> [DESCRIPTION OF THE TASK]: This exercise calls for an exact copy of the listing, with no pictures kept.

==================================================

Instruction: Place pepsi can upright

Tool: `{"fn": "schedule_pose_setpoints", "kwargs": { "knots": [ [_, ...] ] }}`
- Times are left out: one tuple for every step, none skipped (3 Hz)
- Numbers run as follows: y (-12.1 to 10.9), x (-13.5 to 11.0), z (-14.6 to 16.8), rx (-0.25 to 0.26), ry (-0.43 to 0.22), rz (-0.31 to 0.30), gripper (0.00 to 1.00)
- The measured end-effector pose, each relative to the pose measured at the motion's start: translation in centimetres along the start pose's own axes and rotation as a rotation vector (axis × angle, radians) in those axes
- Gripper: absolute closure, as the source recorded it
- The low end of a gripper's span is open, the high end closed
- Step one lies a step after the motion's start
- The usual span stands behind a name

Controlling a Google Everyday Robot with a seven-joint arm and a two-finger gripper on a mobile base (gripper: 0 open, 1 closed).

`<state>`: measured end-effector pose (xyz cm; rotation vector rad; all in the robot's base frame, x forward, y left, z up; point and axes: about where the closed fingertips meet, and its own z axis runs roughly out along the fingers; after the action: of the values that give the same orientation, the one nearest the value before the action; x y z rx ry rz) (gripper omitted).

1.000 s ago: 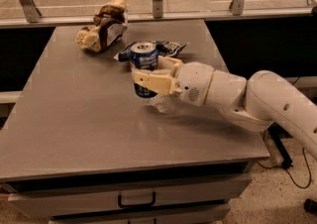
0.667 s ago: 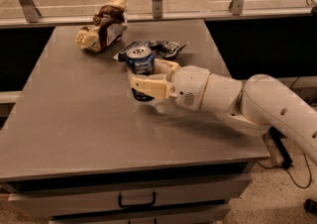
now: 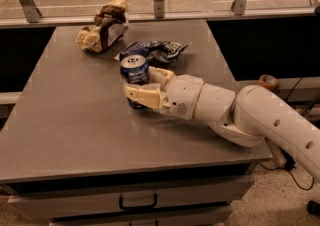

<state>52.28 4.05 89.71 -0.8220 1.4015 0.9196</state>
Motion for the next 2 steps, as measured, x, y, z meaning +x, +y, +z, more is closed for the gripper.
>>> {"fn": "schedule_pose_setpoints", "kwargs": {
  "knots": [
    [0.23,0.68,0.13,0.005,0.006,-0.002,0.58],
    [0.43,1.11,0.14,0.01,0.047,-0.022,0.36]
  ]
}}
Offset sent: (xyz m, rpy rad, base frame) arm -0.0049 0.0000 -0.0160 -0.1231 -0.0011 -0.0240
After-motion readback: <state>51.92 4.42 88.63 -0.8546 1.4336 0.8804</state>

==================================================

> [RESPONSE AREA]:
Instruction: Place pepsi can upright

Tool: `{"fn": "schedule_pose_setpoints", "kwargs": { "knots": [ [_, ...] ] }}`
- Times are left out: one tuple for every step, none skipped (3 Hz)
- Numbers run as follows: y (-12.1 to 10.9), x (-13.5 to 11.0), z (-14.6 to 16.8), rx (-0.25 to 0.26), ry (-0.43 to 0.22), rz (-0.31 to 0.30), gripper (0.00 to 1.00)
- The measured end-effector pose, each relative to the pose measured at the motion's start: translation in centimetres along the start pose's own axes and rotation as a rotation vector (axis × angle, radians) in those axes
- Gripper: absolute closure, as the source recorded it
- The low end of a gripper's span is open, the high end closed
- Step one lies a step after the motion's start
- The usual span stands behind a name

Controlling a Google Everyday Robot with a seven-joint arm and a two-finger gripper on a mobile base (gripper: 0 open, 1 closed).

`<state>`: measured end-effector pose (xyz cm; rotation vector rad; all in the robot's base frame, x forward, y left, z up; point and axes: about where the closed fingertips meet, and its own z axis runs roughly out along the fingers; after the action: of the values that give the same orientation, the one nearest the value before the action; x y z rx ry rz) (gripper omitted).

1.000 s ago: 
0.667 s ago: 
now: 

<state>52.28 4.05 89.71 -0.8220 1.4015 0.9196</state>
Motion for the next 2 steps, as measured, x, y, z meaning +x, +y, +z, more is closed for the gripper.
>>> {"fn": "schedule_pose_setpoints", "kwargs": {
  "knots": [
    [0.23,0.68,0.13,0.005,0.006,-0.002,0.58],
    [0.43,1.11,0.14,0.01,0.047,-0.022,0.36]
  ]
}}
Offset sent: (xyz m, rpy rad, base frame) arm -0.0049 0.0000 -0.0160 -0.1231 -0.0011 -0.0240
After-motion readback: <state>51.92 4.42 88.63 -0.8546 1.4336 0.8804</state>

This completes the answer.